- Dudhala Location in Gujarat, India Dudhala Dudhala (India)
- Coordinates: 21°41′N 71°22′E﻿ / ﻿21.68°N 71.36°E
- Country: India
- State: Gujarat
- District: Amreli district

Languages
- • Official: Gujarati
- Time zone: UTC+5:30 (IST)
- • Summer (DST): Indian Standard Time
- PIN: 365660
- Vehicle registration: GJ
- Website: gujaratindia.com

= Dudhala =

Dudhala is a small village situated in the Lathi taluka of Amreli district in Gujarat, India. It holds the distinction of being the first village in Gujarat to be completely solarised through a foundation-led initiative.

== About ==
Located approx. 5 km from Lathi (also Kavi Kalapi's Lathi) and 25 km from Amreli city. Population of the village is around 1880 people.

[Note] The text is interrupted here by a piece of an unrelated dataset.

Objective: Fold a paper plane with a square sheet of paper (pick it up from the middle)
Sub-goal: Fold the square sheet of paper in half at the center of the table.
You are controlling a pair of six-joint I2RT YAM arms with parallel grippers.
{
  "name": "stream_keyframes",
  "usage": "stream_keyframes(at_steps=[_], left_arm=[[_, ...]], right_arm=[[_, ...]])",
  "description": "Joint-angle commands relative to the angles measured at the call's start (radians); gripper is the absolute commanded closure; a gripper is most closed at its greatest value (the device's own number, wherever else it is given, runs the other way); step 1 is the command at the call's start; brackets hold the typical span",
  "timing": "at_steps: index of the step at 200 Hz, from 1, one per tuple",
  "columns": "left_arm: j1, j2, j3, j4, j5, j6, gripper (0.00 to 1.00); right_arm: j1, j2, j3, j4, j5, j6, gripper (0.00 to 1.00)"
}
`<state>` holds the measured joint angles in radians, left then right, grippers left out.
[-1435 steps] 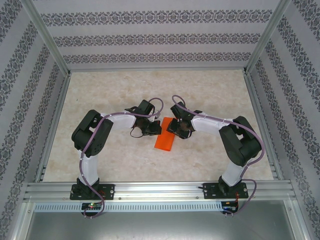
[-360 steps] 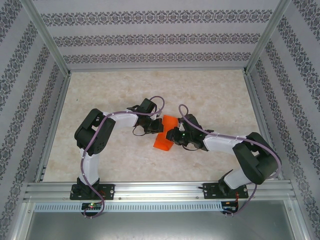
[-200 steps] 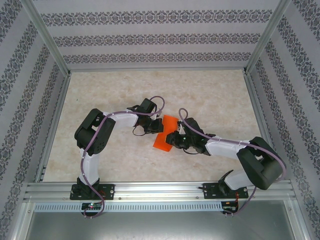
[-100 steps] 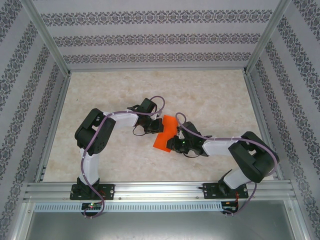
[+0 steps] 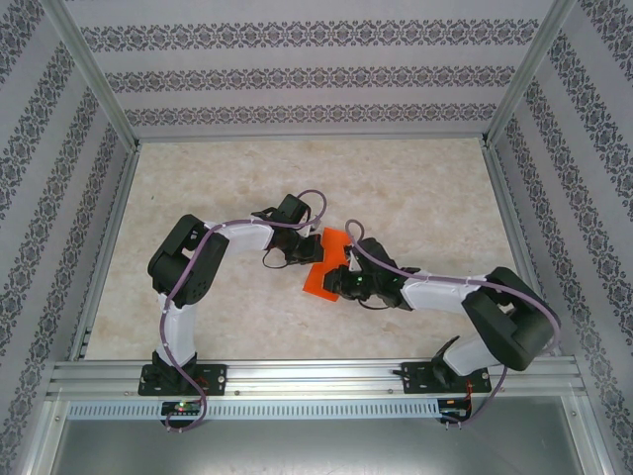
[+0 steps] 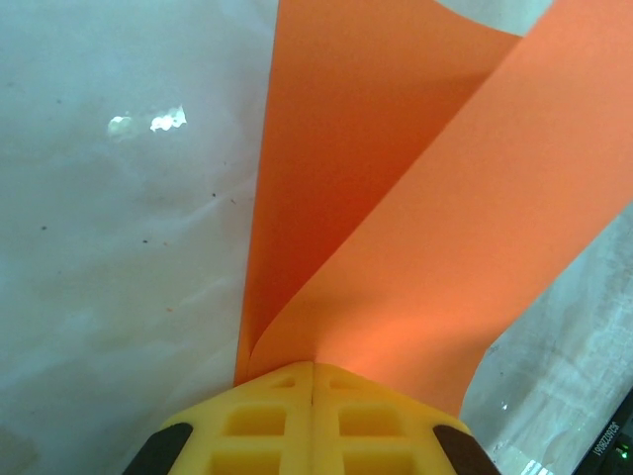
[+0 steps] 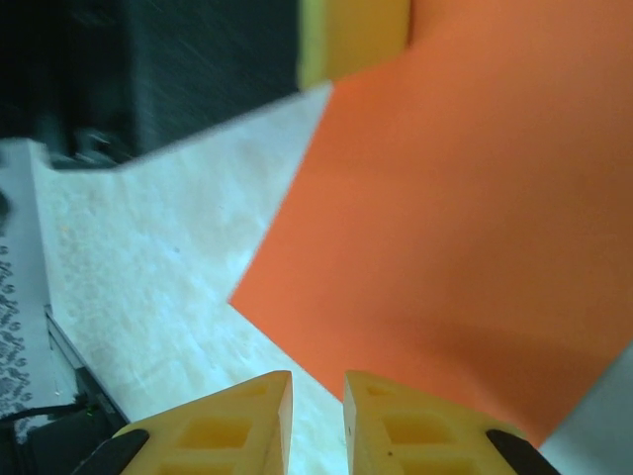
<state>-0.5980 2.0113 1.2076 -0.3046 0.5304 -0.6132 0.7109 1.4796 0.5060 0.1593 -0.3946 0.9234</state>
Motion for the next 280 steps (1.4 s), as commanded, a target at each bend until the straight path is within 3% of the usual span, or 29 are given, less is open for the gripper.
stream_keyframes(at_steps=[1, 81, 130, 168, 203, 222, 280], left_arm=[[-0.012, 0.058, -0.013, -0.091, -0.038, 0.021, 1.0], [-0.011, 0.061, -0.008, -0.102, -0.036, 0.027, 1.0], [-0.011, 0.065, -0.007, -0.099, -0.036, 0.031, 1.0], [-0.012, 0.066, -0.011, -0.1, -0.036, 0.03, 1.0], [-0.011, 0.064, -0.011, -0.106, -0.034, 0.036, 1.0], [-0.011, 0.064, -0.011, -0.108, -0.038, 0.037, 1.0], [-0.011, 0.07, -0.003, -0.11, -0.033, 0.037, 1.0]], right_arm=[[0.01, 0.057, -0.041, 0.062, -0.003, 0.02, 0.8], [0.014, -0.093, -0.015, -0.043, 0.022, -0.004, 0.79], [0.019, -0.024, -0.068, 0.036, -0.005, 0.034, 0.78], [0.014, -0.002, 0.011, -0.149, 0.016, -0.007, 0.79], [-0.027, -0.142, 0.085, -0.261, 0.064, -0.047, 0.78], [-0.076, -0.202, 0.126, -0.339, 0.166, -0.065, 0.78], [-0.126, -0.125, 0.08, -0.132, 0.007, -0.057, 0.78]])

== Solar Village of Gujarat ==
In March 2022, Shree Ramkrishna Knowledge Foundation (SRKKF), was established by the prominent diamantaire of India, Govind Dholakia. Notably, SRKKF has initiated the solarization project in Dudhala, located in Southern Gujarat. This project involves the installation of a 450 KW solar rooftop system, aimed at providing sustainable energy to approximately 350 households and public facilities such as Anganwadi and the Gram Panchayat.

Dudhala becomes the 1st village to be entirely powered by solar panels through a foundation-led initiative. The project emphasizes community empowerment, enabling nearly 2000 residents to generate income from the solar rooftop systems.

== Jal Utsav ==
In November 2023, Dudhala hosted Gujarat's first Jal Utsav (Water Festival), inaugurated by the Chief Minister of Gujarat, Bhupendra Patel, and attended by the Governor, Acharya Devvrat. Organized by the state government in collaboration with the Dholakia Foundation, this ten-day event, known as Jal Utsav 2023, aimed to address the water crisis in the Saurashtra region and promote water conservation. The festival included cultural performances, educational workshops, and exhibitions, emphasizing the village's commitment to sustainable environmental practices.
== Notable people ==
- Govind Dholakia of Shree Ramkrishna Exports (SRK).

- Savji Dholakia of Hari Krishna Exports.